ITATIBA (SP) — A Justiça colocou limite no discurso de “fiscalização”. O Tribunal de Justiça de São Paulo decidiu que vereador não pode entrar sem autorização em áreas restritas de hospital para filmar pacientes e profissionais.
A decisão da 10ª Câmara de Direito Privado foi unânime e manteve sentença que proíbe esse tipo de conduta, além de fixar multa de R$ 5 mil em caso de descumprimento.
Segundo consta, o parlamentar teria invadido o hospital diversas vezes com a justificativa de fiscalizar o atendimento, chegando inclusive a usar força física contra funcionários responsáveis pelo controle de acesso.
O ponto central da decisão é claro: fiscalizar é direito, mas tem limite.
No entendimento do tribunal, o problema não está na fiscalização em si, que é garantida pela Constituição, mas na forma como foi feita.
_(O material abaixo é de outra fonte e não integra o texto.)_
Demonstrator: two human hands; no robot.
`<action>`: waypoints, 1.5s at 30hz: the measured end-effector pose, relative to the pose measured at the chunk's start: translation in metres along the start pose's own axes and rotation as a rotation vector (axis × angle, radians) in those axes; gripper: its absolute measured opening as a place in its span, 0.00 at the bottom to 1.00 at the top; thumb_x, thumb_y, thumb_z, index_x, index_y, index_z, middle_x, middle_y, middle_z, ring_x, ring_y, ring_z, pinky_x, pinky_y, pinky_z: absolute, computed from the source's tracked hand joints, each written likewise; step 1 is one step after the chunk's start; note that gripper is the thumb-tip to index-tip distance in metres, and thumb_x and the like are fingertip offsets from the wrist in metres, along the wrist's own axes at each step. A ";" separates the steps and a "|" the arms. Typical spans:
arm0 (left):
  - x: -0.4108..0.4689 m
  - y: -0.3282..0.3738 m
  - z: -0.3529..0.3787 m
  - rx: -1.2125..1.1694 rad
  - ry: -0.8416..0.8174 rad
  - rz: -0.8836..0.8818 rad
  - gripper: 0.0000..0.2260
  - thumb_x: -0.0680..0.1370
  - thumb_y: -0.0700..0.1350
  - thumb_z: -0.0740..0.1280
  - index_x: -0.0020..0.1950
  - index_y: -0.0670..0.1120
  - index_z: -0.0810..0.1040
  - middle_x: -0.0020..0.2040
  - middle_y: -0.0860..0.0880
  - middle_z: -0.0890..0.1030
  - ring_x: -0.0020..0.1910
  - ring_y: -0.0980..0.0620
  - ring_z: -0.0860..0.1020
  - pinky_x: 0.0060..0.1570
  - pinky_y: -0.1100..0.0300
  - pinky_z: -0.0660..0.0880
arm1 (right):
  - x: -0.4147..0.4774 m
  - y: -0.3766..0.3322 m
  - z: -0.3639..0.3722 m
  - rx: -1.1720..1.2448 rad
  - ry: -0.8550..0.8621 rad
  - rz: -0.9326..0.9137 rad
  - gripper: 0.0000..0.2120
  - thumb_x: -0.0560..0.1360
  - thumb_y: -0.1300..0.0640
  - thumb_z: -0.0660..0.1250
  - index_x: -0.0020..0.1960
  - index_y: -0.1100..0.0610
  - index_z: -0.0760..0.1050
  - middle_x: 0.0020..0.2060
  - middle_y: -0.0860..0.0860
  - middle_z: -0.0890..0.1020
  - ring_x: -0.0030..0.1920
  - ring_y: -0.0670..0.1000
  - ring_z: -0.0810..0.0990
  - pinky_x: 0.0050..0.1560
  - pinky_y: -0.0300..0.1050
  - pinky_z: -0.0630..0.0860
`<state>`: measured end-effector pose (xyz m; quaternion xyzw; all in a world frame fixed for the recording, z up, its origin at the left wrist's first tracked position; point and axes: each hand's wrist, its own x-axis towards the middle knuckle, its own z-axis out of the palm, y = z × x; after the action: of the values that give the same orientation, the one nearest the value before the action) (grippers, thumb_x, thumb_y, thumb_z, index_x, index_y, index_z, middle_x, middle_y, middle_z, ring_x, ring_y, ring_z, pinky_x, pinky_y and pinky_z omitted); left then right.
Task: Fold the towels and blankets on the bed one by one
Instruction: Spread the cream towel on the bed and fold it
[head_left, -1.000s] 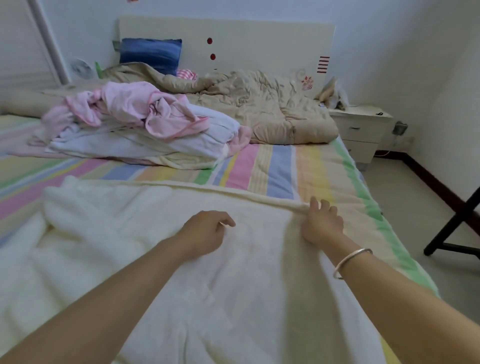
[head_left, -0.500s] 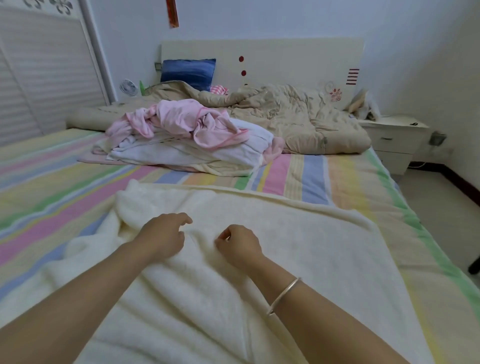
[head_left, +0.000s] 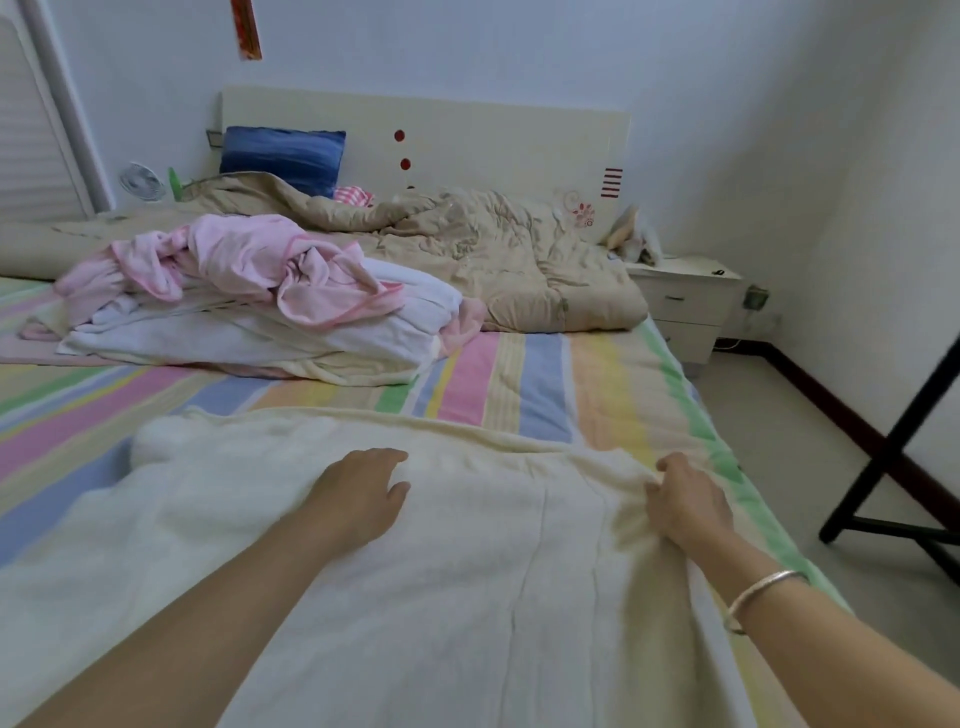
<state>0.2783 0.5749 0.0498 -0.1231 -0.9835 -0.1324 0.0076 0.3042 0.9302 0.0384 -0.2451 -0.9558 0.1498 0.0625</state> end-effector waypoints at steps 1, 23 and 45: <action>0.010 0.005 0.007 0.001 -0.010 0.004 0.21 0.83 0.53 0.56 0.76 0.52 0.62 0.75 0.53 0.66 0.73 0.51 0.64 0.70 0.58 0.61 | 0.005 0.001 0.005 -0.001 -0.072 0.004 0.15 0.77 0.55 0.60 0.63 0.54 0.69 0.59 0.55 0.77 0.57 0.59 0.76 0.50 0.46 0.72; 0.134 0.008 0.046 -0.011 0.268 -0.037 0.02 0.77 0.48 0.67 0.45 0.53 0.78 0.52 0.55 0.79 0.52 0.49 0.78 0.45 0.58 0.71 | 0.081 -0.002 0.038 0.288 -0.037 0.133 0.13 0.74 0.45 0.64 0.40 0.54 0.77 0.41 0.52 0.81 0.46 0.56 0.78 0.43 0.45 0.73; 0.179 0.039 0.051 0.019 0.455 -0.025 0.04 0.79 0.43 0.66 0.50 0.45 0.78 0.49 0.43 0.77 0.49 0.40 0.77 0.42 0.51 0.71 | 0.104 0.003 0.000 1.112 -0.327 0.409 0.15 0.72 0.56 0.74 0.52 0.65 0.76 0.45 0.58 0.81 0.44 0.57 0.80 0.51 0.53 0.79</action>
<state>0.1148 0.6681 0.0195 -0.0777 -0.9591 -0.1477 0.2287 0.2149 0.9827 0.0422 -0.3282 -0.6654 0.6704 0.0034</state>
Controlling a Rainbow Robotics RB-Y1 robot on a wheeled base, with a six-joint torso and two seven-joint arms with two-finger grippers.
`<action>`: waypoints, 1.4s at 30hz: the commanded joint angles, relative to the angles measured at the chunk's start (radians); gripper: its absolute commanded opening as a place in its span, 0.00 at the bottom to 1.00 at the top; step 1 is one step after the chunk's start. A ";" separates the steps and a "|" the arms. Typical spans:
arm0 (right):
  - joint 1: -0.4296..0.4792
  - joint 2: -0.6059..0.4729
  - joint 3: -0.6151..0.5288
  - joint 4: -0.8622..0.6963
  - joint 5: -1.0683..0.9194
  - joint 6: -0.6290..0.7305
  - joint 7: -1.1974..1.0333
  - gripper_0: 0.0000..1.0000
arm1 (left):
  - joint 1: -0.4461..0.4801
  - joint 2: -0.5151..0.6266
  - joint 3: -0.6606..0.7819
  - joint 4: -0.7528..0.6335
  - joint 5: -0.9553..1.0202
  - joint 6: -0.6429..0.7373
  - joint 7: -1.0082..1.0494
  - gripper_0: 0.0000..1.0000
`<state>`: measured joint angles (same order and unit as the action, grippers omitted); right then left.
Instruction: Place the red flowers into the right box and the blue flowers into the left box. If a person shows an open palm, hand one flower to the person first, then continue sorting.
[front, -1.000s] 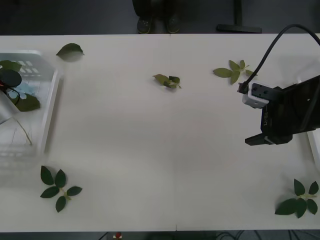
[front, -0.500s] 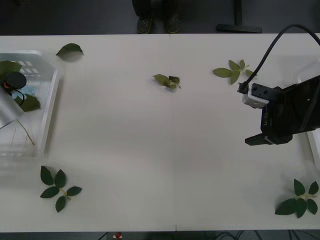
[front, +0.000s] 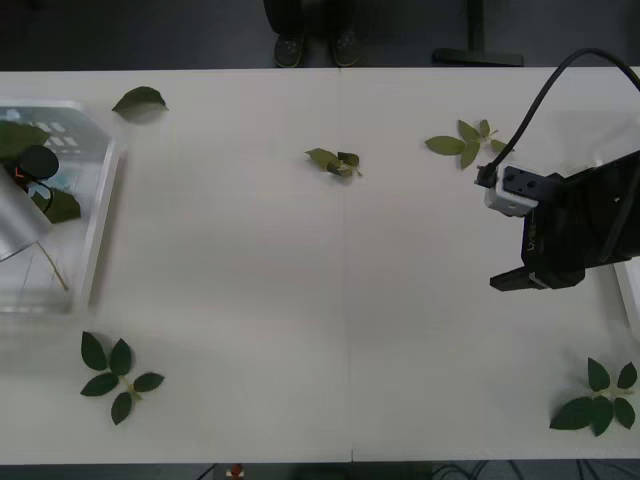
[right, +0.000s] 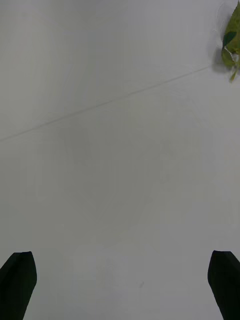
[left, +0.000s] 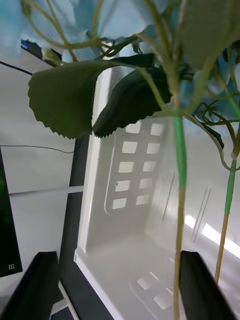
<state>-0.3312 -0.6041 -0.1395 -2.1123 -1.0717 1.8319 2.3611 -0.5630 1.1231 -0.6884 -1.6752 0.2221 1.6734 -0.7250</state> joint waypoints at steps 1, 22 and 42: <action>-0.019 0.000 -0.015 -0.023 -0.001 0.000 0.021 1.00 | -0.002 0.014 0.029 -0.012 -0.009 0.008 -0.008 1.00; -0.019 0.000 -0.015 -0.023 -0.001 0.000 0.021 1.00 | -0.005 -0.039 0.023 -0.046 0.094 0.069 -0.027 1.00; -0.019 0.000 -0.015 -0.023 -0.001 0.000 0.021 1.00 | -0.041 -0.209 0.316 -0.488 0.395 0.167 -0.169 1.00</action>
<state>-0.3312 -0.6041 -0.1395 -2.1123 -1.0717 1.8319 2.3611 -0.5694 0.9293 -0.3841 -2.1210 0.6158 1.8684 -0.8068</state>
Entrar sem autorização, filmar pacientes e criar confronto em área restrita não tem respaldo legal.
A própria decisão reforça que o vereador continua podendo fiscalizar, desde que siga os caminhos corretos: solicitar documentos, fazer visitas agendadas e atuar de forma institucional.
O que não pode é transformar fiscalização em espetáculo.
Para o tribunal, atitudes desse tipo colocam em risco a privacidade dos pacientes, desorganizam o funcionamento do hospital e expõem terceiros de forma indevida.
No fim, o recado foi direto: mandato não é passe livre.